Chris Sailer 'Really Emotional' After Hero's Sendoff in Final Princeton Home Game


Before Princeton coach Chris Sailer took the field against Yale on Saturday, she received a hero’s welcome.

Tigers’ alumnae were everywhere, a sea of orange and black in front of her. There were tiger print tumblers, orange noisemakers, inflatable tigers and leggings with tigers all over them. Many wore t-shirts with the word “GOAT” and a picture of Sailer on the front.

It was a day of postgame dance parties, celebrating Sailer in the Jadwin Gym with a postgame dinner and plenty of photos of Sailer and her former players.

It was a homecoming of sorts, as alumnae returned to give Sailer a fitting sendoff in her last regular season home game after 36 years as the head coach of Princeton.

“To see everyone who came back and filled those stands in orange and black and to celebrate this day, not just my career and relationship with them, was awesome and humbling,” Sailer said. “I was really emotional all day long.”

The magnitude of the game only upped the day’s emotions. Princeton and Yale both entered play 6-0 in the Ivy League, with the conference’s regular season title on the line. On top of that, it was Senior Day for the Tigers’ 10 seniors.

With so much on the line, senior attacker Kyla Sears said the Tigers tried to tune out the noise and focus on the task at hand: winning. Once they accomplished that, “everything else came into place,” Sears said.

The victory ensured the Ivy League title belonged solely to undefeated Princeton — the first team since Princeton in 2015 to run the gamut in the conference. Sears said it was special getting to accomplish this alongside her fellow seniors, many of whom took gap years last season, and during Sailer’s last season as well.

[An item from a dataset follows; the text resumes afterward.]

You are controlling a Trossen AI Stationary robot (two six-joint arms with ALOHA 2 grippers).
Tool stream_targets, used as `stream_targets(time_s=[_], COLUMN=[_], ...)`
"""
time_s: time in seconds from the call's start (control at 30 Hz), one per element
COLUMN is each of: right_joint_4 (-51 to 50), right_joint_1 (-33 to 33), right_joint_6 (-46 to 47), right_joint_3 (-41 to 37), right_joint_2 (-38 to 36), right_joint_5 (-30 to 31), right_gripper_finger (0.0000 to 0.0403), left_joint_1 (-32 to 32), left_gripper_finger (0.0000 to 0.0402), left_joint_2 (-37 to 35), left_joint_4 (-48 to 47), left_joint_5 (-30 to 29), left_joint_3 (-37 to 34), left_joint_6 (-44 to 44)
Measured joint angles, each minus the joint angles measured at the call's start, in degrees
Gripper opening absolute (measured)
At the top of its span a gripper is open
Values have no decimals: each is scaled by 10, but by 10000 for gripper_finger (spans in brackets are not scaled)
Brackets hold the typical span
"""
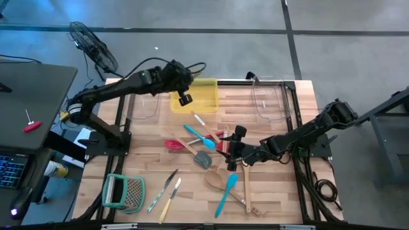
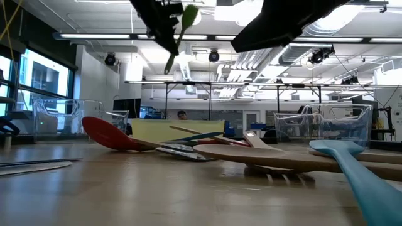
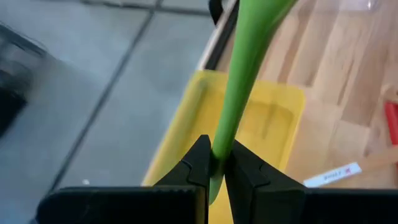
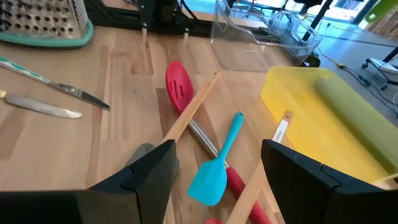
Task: Pick & Place Kitchen Items
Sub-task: Put the green spatula into the yellow bin
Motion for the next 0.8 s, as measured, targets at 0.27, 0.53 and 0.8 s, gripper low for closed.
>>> stream_targets(time_s=[0.27,0.53,0.8], right_joint_4=[4,2,1], right_joint_1=[0,0,0], right_joint_6=[1,2,1], right_joint_3=[-1,-1,-1], right_joint_2=[0,0,0], right_joint_5=[-2,-3,-3], right_gripper_finger=[231,231,231], left_joint_1=[36,42,42], left_gripper_finger=[19,19,19], left_joint_2=[90,147,185], left_joint_4=[19,-9,-11], left_joint_5=[57,58,49], left_joint_3=[0,-1,-1], left_joint_6=[23,27,31])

For Sailer, the title was a culmination of the excitement of simply being able to play that she’s seen in her program since the beginning of the school year.

“I remember all the energy when we came to campus in the fall, through all that training and into our first game in Virginia,” Sailer said. “It was a crazy level of excitement. We’re incredibly grateful. When you have something taken away from you, you appreciate it even more.”

The weekend was also a bit of a celebratory goodbye party for the end of the regular season. Princeton went 12-3 in its first full season since 2019 — only losing to top 10 teams Loyola, Stony Brook and Maryland.

Part of this success has stemmed from the development of the Tigers’ underclassmen. Their roster includes 11 freshmen — a combination of members of the high school classes of 2020 and 2021 — and 10 sophomores. Sears was the program’s only attacker who had played in more than five games entering the spring.

As the season progressed, Sailer has witnessed tremendous growth among the team’s underclassmen. Several scorers have emerged, Sailer said, like sophomore Grace Tauckus and freshman McKenzie Blake, who have each scored 30-plus goals.

Sears said she has been “constantly impressed” by the younger players on attack, crediting them with building up the unit.

“We’re really coming into our own,” Sears said. “We want to be identified on the field as really strong, not just young, but a young and mature attack unit.”

As Princeton looks to the Ivy League tournament, this growth on the attacking end will be key to anchoring the team. The Tigers are set to take on Harvard on Friday and will face either Cornell or Yale should they advance to the conference championship game.

After facing both Harvard and Yale within the past two weeks, Sears said she’s prepared for a competitive, fun tournament. Heading into the weekend, Princeton is focusing on where it can improve from past Ivy League battles — and continuing to embrace the opportunity to simply take the field again.

“It’ll be about getting back to our fundamentals, what makes us excel,” Sears said. “Then, at the end of the day, remembering what we’re here for [and] being grateful to get on the field.”